There is much about the last five days that affect her in this way. It is not a sense she finds pleasing.
The SDF helo settles onto the aeropad near the rear entrance to the Neurocomp building. Machiko disembarks and strides up the concrete walk to the entrance. There she meets just two executives, the deputy VP for research and the director for the special GCP project. They are accompanied by two guards, uniformed members of the Nagato Security Service.
All four bow as Machiko approaches. The depth of their bows indicates clearly that the Chairman's words have preceded her here. "I must speak with the computer specialists of the GCP special project," Machiko says.

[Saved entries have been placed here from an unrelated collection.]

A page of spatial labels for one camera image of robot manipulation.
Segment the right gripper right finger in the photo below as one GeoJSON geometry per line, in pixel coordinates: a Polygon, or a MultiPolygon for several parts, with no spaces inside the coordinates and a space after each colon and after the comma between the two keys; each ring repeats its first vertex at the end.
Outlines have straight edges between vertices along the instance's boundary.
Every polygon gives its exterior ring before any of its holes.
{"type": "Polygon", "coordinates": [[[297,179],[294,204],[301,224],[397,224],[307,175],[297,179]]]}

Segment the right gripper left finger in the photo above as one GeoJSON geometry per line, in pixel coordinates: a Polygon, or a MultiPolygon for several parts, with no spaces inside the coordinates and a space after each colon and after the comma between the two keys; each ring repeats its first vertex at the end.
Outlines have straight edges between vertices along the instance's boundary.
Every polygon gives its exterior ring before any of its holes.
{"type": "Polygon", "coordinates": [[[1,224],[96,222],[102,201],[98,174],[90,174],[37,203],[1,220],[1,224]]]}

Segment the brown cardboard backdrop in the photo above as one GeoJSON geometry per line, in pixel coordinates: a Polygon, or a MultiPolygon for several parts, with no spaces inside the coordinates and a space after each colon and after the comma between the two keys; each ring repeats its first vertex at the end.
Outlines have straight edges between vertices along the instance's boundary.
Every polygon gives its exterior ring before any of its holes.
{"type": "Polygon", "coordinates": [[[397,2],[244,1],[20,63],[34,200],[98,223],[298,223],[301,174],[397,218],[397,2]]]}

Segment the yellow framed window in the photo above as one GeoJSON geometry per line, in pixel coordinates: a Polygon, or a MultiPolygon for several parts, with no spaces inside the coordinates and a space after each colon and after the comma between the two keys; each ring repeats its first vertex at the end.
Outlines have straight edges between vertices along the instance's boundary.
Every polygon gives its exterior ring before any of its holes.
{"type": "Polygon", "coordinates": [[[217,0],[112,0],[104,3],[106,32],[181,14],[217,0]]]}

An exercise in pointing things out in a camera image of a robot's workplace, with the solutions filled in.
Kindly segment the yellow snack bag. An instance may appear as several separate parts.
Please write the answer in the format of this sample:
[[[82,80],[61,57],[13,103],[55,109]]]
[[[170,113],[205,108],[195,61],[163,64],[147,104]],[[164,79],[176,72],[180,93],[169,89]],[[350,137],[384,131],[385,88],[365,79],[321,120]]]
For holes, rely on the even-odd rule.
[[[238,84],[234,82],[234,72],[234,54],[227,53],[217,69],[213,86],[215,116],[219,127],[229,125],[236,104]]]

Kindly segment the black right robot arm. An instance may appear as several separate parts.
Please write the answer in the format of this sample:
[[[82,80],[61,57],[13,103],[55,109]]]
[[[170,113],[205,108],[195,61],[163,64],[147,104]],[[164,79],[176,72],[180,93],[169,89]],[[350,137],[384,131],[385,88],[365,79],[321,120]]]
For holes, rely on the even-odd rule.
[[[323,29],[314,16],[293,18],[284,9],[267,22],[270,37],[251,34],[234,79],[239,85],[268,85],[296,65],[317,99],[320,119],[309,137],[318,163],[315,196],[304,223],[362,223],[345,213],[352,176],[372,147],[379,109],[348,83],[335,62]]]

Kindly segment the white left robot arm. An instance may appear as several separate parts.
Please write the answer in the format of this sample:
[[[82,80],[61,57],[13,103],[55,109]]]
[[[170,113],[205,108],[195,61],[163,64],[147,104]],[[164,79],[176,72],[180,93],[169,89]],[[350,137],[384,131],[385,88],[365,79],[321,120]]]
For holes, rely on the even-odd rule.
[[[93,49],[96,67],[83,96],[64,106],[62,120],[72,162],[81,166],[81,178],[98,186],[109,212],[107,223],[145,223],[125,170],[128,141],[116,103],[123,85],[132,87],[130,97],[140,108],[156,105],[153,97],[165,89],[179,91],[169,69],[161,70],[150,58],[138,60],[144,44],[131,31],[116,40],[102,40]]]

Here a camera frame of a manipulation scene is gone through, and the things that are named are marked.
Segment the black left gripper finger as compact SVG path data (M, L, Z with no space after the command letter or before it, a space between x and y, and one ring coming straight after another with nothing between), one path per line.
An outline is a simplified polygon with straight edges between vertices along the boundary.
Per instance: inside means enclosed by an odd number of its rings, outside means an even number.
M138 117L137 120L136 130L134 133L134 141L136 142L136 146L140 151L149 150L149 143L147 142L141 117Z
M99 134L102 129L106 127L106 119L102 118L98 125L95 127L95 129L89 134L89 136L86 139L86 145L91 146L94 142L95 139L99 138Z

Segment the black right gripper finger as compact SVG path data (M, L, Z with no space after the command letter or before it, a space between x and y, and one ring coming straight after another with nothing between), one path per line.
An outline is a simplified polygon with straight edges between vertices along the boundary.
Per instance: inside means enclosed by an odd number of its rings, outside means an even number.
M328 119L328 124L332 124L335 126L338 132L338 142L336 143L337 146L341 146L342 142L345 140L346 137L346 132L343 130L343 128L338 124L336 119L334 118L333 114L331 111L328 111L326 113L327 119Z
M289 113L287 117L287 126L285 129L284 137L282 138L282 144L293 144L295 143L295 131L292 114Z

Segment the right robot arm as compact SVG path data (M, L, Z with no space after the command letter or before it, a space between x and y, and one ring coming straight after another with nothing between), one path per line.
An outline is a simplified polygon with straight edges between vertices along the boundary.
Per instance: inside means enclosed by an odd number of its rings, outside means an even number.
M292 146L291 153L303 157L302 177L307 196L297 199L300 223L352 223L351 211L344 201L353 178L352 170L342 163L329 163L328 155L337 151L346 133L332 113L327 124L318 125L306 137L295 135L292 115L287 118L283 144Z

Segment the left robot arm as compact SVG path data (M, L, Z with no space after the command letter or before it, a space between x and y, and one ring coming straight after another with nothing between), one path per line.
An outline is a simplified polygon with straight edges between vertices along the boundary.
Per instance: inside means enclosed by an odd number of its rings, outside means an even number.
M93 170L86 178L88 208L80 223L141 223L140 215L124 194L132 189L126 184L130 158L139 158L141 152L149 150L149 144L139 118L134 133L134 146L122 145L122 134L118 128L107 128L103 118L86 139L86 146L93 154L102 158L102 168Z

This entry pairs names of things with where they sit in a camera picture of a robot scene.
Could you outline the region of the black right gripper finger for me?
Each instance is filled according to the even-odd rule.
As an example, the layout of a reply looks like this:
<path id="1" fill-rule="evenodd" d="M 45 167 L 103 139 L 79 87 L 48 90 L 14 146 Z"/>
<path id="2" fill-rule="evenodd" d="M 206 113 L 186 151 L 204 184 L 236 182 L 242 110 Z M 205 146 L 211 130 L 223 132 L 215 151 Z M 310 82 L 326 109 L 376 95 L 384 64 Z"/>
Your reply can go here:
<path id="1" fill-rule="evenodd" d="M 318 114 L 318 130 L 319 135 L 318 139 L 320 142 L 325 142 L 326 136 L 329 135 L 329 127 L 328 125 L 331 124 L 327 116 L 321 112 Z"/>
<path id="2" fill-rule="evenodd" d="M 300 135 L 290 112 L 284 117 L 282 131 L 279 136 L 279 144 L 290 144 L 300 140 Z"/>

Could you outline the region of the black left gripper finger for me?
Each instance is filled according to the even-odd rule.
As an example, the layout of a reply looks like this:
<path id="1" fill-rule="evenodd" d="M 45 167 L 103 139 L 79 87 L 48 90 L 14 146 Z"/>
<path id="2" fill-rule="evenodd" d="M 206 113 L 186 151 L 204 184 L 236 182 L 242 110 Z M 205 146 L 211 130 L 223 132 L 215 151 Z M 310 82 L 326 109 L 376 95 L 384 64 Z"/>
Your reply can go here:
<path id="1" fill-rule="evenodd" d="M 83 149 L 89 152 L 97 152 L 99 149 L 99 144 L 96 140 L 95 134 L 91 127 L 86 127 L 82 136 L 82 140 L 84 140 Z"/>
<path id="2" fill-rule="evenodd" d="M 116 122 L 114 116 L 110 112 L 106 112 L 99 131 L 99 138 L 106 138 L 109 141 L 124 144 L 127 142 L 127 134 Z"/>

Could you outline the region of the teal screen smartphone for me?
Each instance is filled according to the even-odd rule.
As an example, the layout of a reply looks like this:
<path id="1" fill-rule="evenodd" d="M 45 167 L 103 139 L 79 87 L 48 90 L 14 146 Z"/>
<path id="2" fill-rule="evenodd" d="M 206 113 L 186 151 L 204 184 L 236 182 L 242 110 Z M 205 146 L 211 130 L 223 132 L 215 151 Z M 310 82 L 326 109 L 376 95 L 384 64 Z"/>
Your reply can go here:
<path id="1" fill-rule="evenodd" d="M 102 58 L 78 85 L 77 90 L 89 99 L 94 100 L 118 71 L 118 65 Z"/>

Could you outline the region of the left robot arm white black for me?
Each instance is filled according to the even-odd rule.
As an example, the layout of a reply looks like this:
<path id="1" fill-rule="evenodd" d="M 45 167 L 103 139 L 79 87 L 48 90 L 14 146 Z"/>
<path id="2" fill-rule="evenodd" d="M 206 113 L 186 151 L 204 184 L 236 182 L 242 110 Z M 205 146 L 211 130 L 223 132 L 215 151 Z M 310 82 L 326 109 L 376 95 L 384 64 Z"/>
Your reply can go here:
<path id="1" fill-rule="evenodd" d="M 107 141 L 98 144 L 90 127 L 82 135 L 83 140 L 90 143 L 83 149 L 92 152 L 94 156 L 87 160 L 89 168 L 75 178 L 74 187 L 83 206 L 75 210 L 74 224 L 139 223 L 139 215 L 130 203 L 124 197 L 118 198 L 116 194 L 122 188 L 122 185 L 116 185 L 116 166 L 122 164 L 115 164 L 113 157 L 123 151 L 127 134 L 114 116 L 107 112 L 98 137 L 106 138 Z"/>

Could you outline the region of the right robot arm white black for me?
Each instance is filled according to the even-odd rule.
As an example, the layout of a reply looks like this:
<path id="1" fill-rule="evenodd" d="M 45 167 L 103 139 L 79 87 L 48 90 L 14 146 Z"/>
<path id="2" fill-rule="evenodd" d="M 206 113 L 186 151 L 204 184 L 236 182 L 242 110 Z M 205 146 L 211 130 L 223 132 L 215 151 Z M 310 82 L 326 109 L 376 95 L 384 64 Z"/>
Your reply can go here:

The deputy VP bows, but the director for the GCP project looks uncertainly at Machiko, and says, "Do you mean the specialists who are themselves the subjects of the project?"
"I will begin with them, yes."
No further questions are asked. The deputy VP shows Machiko the way to the GCP project center. The trip takes several minutes, for they must pass through a pair of security checkpoints requiring retina scans, voice print, and palm print verification. Also, Machiko is issued a temporary identity card. Any person moving beyond the entranceway without such a card would instigate an immediate security alert.
Machiko's weapons add to the delay at the checkpoints, instigating a pair of automated alerts, which are then canceled by the onsite Security Service guards. Weapon pods in the ceiling and along certain stretches of hallway snap open and immediately snap shut.